Biggs wrote last Dec. 31 that many of the same GOP leaders and legislators who passed the 2018 law were in the legislature five years earlier, when they had received data that broke down voter behavior by race. She suggested that racial data was still in the minds of many legislators in 2018. Biggs, who is Black and an Obama appointee, pointed to the state's “sordid history of racial discrimination and voter suppression” continuing to present times.
But Richardson wrote much had changed since 2013. A majority of voters had approved a constitutional amendment requiring photo ID in November 2018. Legislators weeks later approved supplemental laws to carry it out.
“The people of North Carolina had interjected their voice into the process,” Richardson wrote. Judges Pamela Harris and Marvin Quattlebaum joined in the opinion.
The supplemental laws also expanded the types of qualifying IDs and made it easier for registered voters without IDs to have their votes counted. Richardson pointed out the legislation received votes from a handful of Democrats following several days of debate and approved changes sought by bill opponent.
“The 2018 Voter ID Law is more protective of the right to vote than other states’ voter ID laws that courts have approved,” Richardson wrote.
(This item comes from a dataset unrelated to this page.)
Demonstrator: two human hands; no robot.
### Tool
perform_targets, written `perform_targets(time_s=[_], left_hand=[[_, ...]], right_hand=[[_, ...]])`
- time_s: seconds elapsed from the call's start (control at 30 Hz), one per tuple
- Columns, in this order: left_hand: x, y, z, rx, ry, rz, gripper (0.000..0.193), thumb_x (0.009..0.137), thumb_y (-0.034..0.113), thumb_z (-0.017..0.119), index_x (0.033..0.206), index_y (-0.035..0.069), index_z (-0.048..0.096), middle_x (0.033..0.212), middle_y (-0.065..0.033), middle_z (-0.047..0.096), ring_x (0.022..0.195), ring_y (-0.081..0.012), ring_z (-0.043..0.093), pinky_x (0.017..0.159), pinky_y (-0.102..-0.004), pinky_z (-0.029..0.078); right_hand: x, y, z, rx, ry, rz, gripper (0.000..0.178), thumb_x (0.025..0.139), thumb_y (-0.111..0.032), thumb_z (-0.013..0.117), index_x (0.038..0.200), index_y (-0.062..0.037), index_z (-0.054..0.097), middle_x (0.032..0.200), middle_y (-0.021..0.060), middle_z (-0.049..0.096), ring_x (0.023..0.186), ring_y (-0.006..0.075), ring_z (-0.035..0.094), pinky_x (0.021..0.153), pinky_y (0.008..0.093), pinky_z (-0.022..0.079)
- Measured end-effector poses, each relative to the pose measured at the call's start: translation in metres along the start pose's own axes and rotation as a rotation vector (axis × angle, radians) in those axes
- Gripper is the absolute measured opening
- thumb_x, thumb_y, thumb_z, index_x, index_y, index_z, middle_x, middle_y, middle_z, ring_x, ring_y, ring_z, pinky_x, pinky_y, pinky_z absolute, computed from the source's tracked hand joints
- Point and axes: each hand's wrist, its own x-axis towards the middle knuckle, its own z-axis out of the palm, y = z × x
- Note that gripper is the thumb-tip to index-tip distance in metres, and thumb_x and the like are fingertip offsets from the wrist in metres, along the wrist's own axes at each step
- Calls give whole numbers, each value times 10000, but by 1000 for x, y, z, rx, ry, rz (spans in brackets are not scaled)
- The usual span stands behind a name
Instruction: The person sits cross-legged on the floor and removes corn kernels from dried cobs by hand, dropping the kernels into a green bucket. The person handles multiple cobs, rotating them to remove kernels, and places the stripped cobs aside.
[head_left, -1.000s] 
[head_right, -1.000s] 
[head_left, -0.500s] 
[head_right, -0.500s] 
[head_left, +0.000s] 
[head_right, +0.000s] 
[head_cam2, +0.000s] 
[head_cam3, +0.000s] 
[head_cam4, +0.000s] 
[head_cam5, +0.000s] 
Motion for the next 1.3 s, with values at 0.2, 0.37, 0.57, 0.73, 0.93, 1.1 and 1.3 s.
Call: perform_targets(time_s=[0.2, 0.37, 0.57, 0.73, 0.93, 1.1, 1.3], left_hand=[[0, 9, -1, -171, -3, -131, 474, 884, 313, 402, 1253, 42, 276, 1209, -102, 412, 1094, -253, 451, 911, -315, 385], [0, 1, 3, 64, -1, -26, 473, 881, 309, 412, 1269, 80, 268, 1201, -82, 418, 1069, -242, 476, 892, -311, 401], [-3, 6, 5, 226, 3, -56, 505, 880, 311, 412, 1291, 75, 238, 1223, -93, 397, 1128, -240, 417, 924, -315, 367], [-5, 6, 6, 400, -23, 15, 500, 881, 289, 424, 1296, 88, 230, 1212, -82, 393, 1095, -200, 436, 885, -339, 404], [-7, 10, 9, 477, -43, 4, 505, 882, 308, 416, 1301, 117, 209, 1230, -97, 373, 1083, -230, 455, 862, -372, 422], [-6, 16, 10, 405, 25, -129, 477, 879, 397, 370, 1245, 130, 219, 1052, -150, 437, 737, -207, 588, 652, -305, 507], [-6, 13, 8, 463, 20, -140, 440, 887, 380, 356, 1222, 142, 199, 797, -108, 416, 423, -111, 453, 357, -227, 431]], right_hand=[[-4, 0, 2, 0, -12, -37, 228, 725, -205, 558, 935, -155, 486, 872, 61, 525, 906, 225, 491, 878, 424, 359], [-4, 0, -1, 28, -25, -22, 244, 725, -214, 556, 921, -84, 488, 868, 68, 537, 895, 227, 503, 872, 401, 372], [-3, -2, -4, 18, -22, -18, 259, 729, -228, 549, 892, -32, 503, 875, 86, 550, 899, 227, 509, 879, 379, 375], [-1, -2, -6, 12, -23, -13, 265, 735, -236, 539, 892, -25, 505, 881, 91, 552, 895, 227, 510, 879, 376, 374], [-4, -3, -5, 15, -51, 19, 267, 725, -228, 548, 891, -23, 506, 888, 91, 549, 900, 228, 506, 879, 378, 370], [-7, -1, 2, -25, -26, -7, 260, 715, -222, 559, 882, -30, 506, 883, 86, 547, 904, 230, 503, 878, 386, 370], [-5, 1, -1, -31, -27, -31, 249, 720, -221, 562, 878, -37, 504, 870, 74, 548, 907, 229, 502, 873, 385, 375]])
The three-judge panel does not doubt that “there is a long and shameful history of race-based voter suppression in North Carolina,” wrote Richardson, but Biggs “considered the North Carolina General Assembly’s past conduct to bear so heavily on its later acts that it was virtually impossible for it to pass a voter ID law that meets constitutional muster.”
More than 30 states require some form of voter ID. Supporters of the photo ID mandate say it builds confidence in election results. But data shows voter impersonation is rare. Voter ID opponents, which include Democratic Gov. Roy Cooper, have said the mandate puts needless obstacles in the way of people otherwise legally qualified to vote.